Problem to solve:
Wherever the word "camera" appears in a line of the records, copy that line.

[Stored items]
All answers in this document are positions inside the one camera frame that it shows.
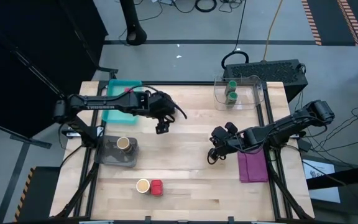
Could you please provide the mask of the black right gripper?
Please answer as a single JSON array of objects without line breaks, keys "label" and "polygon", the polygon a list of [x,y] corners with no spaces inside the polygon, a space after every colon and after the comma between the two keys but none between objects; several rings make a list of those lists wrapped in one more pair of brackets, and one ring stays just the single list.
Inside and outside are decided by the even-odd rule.
[{"label": "black right gripper", "polygon": [[220,160],[224,161],[226,154],[250,152],[250,146],[247,145],[244,137],[241,137],[241,134],[245,134],[249,130],[250,128],[238,131],[232,122],[226,123],[225,127],[214,128],[209,139],[214,147],[208,151],[208,164],[215,164],[214,154],[220,154]]}]

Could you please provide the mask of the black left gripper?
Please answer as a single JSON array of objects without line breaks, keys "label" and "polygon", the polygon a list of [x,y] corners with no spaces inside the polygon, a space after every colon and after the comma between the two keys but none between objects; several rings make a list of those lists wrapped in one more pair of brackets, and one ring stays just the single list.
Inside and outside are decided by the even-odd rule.
[{"label": "black left gripper", "polygon": [[[170,123],[175,122],[174,115],[178,109],[178,105],[172,100],[171,96],[162,91],[148,93],[149,107],[142,116],[146,118],[161,119],[165,122],[165,132],[169,132]],[[155,127],[156,133],[160,134],[160,121]]]}]

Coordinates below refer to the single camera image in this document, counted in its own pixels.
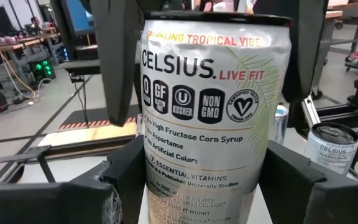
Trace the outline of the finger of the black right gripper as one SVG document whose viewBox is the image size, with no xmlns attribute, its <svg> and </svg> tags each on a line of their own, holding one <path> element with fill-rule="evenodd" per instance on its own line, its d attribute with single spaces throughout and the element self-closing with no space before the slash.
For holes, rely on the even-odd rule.
<svg viewBox="0 0 358 224">
<path fill-rule="evenodd" d="M 256 14 L 291 19 L 291 55 L 282 88 L 289 103 L 301 101 L 310 93 L 328 1 L 257 0 L 253 6 Z"/>
<path fill-rule="evenodd" d="M 123 126 L 131 99 L 140 93 L 139 34 L 143 12 L 137 0 L 89 0 L 110 122 Z"/>
</svg>

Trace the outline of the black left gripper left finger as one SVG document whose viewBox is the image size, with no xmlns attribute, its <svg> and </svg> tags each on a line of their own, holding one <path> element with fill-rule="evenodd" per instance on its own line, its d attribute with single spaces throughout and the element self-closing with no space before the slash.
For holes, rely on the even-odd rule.
<svg viewBox="0 0 358 224">
<path fill-rule="evenodd" d="M 47 164 L 52 146 L 0 157 L 0 163 L 37 159 L 47 182 L 0 184 L 0 224 L 138 224 L 145 188 L 144 137 L 115 146 L 97 166 L 56 182 Z"/>
</svg>

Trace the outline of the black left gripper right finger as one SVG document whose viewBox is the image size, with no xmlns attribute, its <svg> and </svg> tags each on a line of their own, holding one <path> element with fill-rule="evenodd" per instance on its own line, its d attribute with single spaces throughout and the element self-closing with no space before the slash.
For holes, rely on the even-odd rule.
<svg viewBox="0 0 358 224">
<path fill-rule="evenodd" d="M 358 224 L 351 179 L 269 141 L 259 186 L 273 224 Z"/>
</svg>

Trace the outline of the Celsius Peach Vibe can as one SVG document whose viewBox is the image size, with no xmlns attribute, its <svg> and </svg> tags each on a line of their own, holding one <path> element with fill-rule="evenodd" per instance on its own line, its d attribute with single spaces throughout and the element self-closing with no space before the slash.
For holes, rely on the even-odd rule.
<svg viewBox="0 0 358 224">
<path fill-rule="evenodd" d="M 316 164 L 347 175 L 358 148 L 358 134 L 337 123 L 314 124 L 308 133 L 305 157 Z"/>
</svg>

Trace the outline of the Celsius Tropical Vibe can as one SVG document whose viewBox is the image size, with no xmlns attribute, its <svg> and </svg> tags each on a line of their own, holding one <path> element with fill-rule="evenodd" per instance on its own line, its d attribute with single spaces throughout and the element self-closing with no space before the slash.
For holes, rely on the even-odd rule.
<svg viewBox="0 0 358 224">
<path fill-rule="evenodd" d="M 287 17 L 148 12 L 140 44 L 150 224 L 246 224 L 291 52 Z"/>
</svg>

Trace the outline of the wooden workbench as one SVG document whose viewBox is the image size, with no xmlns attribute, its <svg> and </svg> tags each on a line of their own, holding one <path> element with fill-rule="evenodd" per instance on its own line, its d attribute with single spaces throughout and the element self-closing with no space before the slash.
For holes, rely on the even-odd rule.
<svg viewBox="0 0 358 224">
<path fill-rule="evenodd" d="M 322 97 L 323 92 L 319 89 L 319 82 L 322 76 L 323 67 L 326 65 L 328 52 L 332 45 L 351 44 L 351 49 L 345 51 L 343 49 L 334 48 L 336 51 L 340 51 L 341 54 L 348 56 L 350 60 L 352 54 L 356 51 L 358 46 L 358 23 L 357 28 L 352 39 L 334 39 L 333 31 L 335 28 L 336 20 L 339 20 L 343 15 L 343 10 L 358 8 L 358 2 L 347 4 L 331 4 L 329 3 L 326 11 L 326 17 L 323 27 L 323 34 L 321 36 L 321 43 L 319 46 L 318 57 L 314 70 L 314 77 L 311 86 L 311 94 L 313 100 L 318 100 Z"/>
<path fill-rule="evenodd" d="M 26 83 L 30 82 L 29 76 L 23 67 L 30 62 L 49 59 L 50 63 L 56 65 L 59 63 L 57 52 L 63 52 L 63 43 L 61 41 L 54 44 L 52 40 L 58 40 L 60 33 L 56 28 L 50 28 L 51 33 L 38 35 L 36 37 L 26 37 L 16 41 L 14 44 L 5 44 L 0 46 L 0 52 L 8 55 L 8 62 L 12 65 L 16 75 Z"/>
</svg>

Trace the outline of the silver aluminium bar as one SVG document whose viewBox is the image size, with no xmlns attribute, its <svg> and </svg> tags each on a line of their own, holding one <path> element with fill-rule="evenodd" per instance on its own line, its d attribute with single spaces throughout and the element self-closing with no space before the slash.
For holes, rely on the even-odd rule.
<svg viewBox="0 0 358 224">
<path fill-rule="evenodd" d="M 301 101 L 301 107 L 305 115 L 306 122 L 310 128 L 320 123 L 320 118 L 313 103 L 311 95 Z"/>
</svg>

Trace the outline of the black mat hazard stripes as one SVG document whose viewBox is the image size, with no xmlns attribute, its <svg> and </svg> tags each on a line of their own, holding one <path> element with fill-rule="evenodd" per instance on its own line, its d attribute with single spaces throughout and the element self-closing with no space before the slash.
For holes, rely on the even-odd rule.
<svg viewBox="0 0 358 224">
<path fill-rule="evenodd" d="M 59 130 L 93 128 L 111 124 L 105 108 L 88 109 L 86 114 L 88 116 L 88 122 L 85 121 L 82 110 L 72 112 L 60 125 Z"/>
</svg>

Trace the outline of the black device green lights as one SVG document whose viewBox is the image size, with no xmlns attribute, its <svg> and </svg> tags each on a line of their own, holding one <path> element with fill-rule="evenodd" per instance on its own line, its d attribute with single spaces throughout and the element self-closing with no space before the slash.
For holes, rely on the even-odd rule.
<svg viewBox="0 0 358 224">
<path fill-rule="evenodd" d="M 40 83 L 40 81 L 44 78 L 50 78 L 52 80 L 56 78 L 52 64 L 47 58 L 35 62 L 29 62 L 29 67 L 37 83 Z"/>
</svg>

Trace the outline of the Red Bull sugarfree can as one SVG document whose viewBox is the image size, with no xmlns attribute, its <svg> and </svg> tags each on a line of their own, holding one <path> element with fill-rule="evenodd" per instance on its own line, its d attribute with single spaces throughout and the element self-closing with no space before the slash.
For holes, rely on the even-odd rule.
<svg viewBox="0 0 358 224">
<path fill-rule="evenodd" d="M 273 120 L 270 139 L 283 145 L 288 123 L 288 108 L 284 105 L 278 105 Z"/>
</svg>

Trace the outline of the person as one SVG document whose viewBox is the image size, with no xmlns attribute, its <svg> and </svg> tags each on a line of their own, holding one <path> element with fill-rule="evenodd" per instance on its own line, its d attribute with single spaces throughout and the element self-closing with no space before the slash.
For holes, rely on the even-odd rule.
<svg viewBox="0 0 358 224">
<path fill-rule="evenodd" d="M 42 26 L 40 25 L 40 21 L 38 20 L 37 17 L 32 17 L 30 19 L 31 21 L 31 30 L 34 31 L 34 32 L 41 32 L 42 31 Z"/>
</svg>

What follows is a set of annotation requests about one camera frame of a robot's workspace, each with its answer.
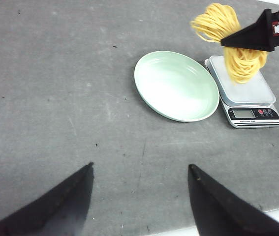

Exercise answer:
All answers in this document are positions inside the one camera frame that it shows.
Coordinates below refer to the single camera image in this document, counted in its own pixels.
What follows is a set of annotation requests about one camera frame of a robot's workspace, each with its answer.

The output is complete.